Но, представьте себе, в каждой работе, скажем, о Чехове, главный упор будет делаться на его «эволюцию»: вот каким он был незрелым и «внешним» художником (да и художником ли?), когда писал непритязательные юморески, — и каким стал, наконец, — разумеется, после упорной работы над собой — глубоким и значительным, когда создал «Вишневый сад». Давно бы так! О Бетховене и говорить нечего: сколько же лет ему понадобилось, чтобы после Первой симфонии (во многом еще гайдновско-моцартовской) создать, наконец, Девятую! А Лист! — каким «громокипящим» пианистом он был в молодости, и как он… можно не продолжать.

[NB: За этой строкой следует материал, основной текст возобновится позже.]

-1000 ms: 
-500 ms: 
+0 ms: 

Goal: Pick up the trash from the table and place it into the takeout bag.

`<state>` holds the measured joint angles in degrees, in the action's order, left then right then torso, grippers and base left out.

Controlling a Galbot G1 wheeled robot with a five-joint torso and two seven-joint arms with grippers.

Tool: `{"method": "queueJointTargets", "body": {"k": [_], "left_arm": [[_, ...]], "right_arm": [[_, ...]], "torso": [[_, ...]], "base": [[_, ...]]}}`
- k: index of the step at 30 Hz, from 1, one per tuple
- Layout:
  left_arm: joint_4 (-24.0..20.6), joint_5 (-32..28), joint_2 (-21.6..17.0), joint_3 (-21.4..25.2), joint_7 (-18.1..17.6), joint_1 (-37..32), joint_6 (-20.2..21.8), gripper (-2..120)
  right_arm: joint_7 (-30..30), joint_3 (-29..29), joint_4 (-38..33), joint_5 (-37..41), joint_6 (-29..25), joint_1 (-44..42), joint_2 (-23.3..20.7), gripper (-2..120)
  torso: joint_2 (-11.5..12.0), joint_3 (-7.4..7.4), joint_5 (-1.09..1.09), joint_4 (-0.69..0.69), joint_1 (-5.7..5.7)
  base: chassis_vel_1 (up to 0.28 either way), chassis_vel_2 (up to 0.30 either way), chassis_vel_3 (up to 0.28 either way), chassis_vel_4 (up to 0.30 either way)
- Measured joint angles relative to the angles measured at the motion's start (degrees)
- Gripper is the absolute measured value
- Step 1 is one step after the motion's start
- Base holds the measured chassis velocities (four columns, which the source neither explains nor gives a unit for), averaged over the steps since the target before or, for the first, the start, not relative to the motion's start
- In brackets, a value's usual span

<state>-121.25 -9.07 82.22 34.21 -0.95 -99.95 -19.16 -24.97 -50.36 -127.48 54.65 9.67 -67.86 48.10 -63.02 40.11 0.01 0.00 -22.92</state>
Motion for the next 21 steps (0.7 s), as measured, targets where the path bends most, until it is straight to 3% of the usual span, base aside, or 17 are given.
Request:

Образ Гилельса, медленно и с натугой продирающегося сквозь виртуозные завалы и заграждения к высотам артистичности и одухотворенности (через тернии — к звездам!), всегда что-то преодолевающего и потому вечно меняющегося, настолько укоренился в сознании читателя (настаиваю — именно читателя, а не слушателя!), что, казалось, речь идет о разных людях; сам Гилельс — подлинный! — почти уже не просматривался, будучи заслонен, а то и скрыт собственной же «эволюцией».
Едва ли не первым «взбунтовался» — с полнейшим, разумеется, на то основанием — Яков Флиер: «Я не являюсь поклонником, — написал он, — расчленения, подчас искусственного, творческого пути художника на различные этапы (ранний, средний, зрелый). Для меня исполнительский путь Эмиля Григорьевича — единый монолит. Достигнув уже в шестнадцать лет большой вершины, он с каждым годом поднимался все выше, становился все совершеннее и глубже».